Mais bientôt les nouveautés de toutes sortes auxquelles il assista accaparèrent son attention. La première fut la solennité par laquelle les Égyptiens fêtent chaque année l’inondation du Nil. Elle fut célébrée en grande pompe au mois d’août.

L’armée entière y prit part, rangée en bataille, en grande tenue, sur les bords du fleuve, et Jean, placé sur la digue du canal du Prince des Fidèles, vit rompre, par le Cadi, le barrage qui retenait les eaux du Nil.

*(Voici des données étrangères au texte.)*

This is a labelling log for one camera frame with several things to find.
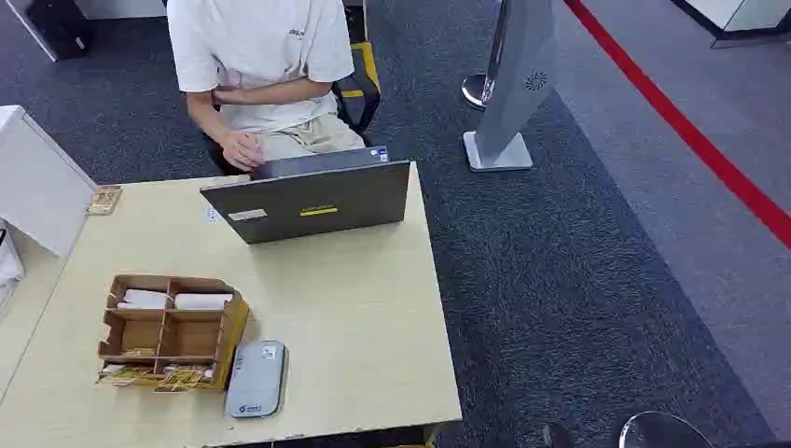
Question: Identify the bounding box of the person's right hand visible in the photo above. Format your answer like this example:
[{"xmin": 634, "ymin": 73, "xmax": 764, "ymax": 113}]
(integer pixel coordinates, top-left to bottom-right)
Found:
[{"xmin": 219, "ymin": 131, "xmax": 267, "ymax": 173}]

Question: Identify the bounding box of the wooden compartment card box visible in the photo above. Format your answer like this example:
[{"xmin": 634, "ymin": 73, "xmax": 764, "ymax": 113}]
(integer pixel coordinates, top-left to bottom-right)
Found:
[{"xmin": 95, "ymin": 273, "xmax": 251, "ymax": 395}]

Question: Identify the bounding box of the dark grey laptop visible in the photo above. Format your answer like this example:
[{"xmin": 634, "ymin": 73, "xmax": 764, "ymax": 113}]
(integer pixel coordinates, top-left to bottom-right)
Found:
[{"xmin": 199, "ymin": 146, "xmax": 412, "ymax": 245}]

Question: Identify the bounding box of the person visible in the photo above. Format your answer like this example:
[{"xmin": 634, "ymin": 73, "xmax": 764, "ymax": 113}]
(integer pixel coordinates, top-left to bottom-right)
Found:
[{"xmin": 165, "ymin": 0, "xmax": 367, "ymax": 175}]

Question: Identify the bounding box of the black yellow office chair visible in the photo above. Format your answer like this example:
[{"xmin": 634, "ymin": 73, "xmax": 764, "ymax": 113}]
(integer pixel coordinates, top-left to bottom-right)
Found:
[{"xmin": 203, "ymin": 5, "xmax": 382, "ymax": 177}]

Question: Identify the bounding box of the gold card pack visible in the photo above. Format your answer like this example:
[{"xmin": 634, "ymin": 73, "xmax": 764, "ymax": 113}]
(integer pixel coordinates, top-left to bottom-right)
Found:
[{"xmin": 86, "ymin": 184, "xmax": 123, "ymax": 217}]

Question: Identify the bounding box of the white card stack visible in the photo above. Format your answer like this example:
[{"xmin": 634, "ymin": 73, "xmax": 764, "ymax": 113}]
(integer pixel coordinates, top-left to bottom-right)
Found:
[
  {"xmin": 173, "ymin": 292, "xmax": 235, "ymax": 311},
  {"xmin": 116, "ymin": 288, "xmax": 170, "ymax": 311}
]

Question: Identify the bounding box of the black cabinet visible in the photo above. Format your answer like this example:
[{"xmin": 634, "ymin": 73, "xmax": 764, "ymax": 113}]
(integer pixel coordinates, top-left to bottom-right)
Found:
[{"xmin": 6, "ymin": 0, "xmax": 94, "ymax": 63}]

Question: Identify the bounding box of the grey card reader device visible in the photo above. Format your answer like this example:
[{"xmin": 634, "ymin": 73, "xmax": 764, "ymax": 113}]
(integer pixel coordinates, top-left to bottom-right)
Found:
[{"xmin": 223, "ymin": 340, "xmax": 290, "ymax": 420}]

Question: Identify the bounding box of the gold card stack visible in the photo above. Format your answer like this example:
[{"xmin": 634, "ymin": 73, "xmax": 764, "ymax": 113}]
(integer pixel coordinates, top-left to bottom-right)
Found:
[
  {"xmin": 154, "ymin": 366, "xmax": 215, "ymax": 394},
  {"xmin": 97, "ymin": 364, "xmax": 156, "ymax": 388}
]

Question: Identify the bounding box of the white plastic bag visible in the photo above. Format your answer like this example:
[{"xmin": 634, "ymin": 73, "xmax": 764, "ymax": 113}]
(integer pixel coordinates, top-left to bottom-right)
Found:
[{"xmin": 0, "ymin": 219, "xmax": 26, "ymax": 311}]

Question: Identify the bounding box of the grey sign stand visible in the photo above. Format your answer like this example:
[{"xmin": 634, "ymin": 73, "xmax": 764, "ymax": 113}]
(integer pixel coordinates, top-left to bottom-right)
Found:
[{"xmin": 463, "ymin": 0, "xmax": 561, "ymax": 173}]

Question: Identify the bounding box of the robot's black foot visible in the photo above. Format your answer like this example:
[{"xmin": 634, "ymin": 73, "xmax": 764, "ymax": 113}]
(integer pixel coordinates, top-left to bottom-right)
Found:
[{"xmin": 542, "ymin": 422, "xmax": 576, "ymax": 448}]

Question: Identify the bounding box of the red floor tape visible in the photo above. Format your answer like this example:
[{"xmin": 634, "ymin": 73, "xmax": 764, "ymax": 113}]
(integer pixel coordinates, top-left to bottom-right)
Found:
[{"xmin": 563, "ymin": 0, "xmax": 791, "ymax": 252}]

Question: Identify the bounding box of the round chrome base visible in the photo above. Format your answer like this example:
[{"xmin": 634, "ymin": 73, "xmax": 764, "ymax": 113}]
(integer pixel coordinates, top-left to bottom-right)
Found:
[{"xmin": 618, "ymin": 412, "xmax": 715, "ymax": 448}]

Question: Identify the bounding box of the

Bonaparte avait auprès de lui El-Bekry, descendant du Prophète. Des salves d’artillerie se mêlèrent aux cris d’allégresse des deux cent mille spectateurs qui les entouraient ; les places du Caire devinrent des lacs, certaines rues, des canaux, et le limon qui fait la richesse de l’Égypte, se répandit au loin dans la vallée.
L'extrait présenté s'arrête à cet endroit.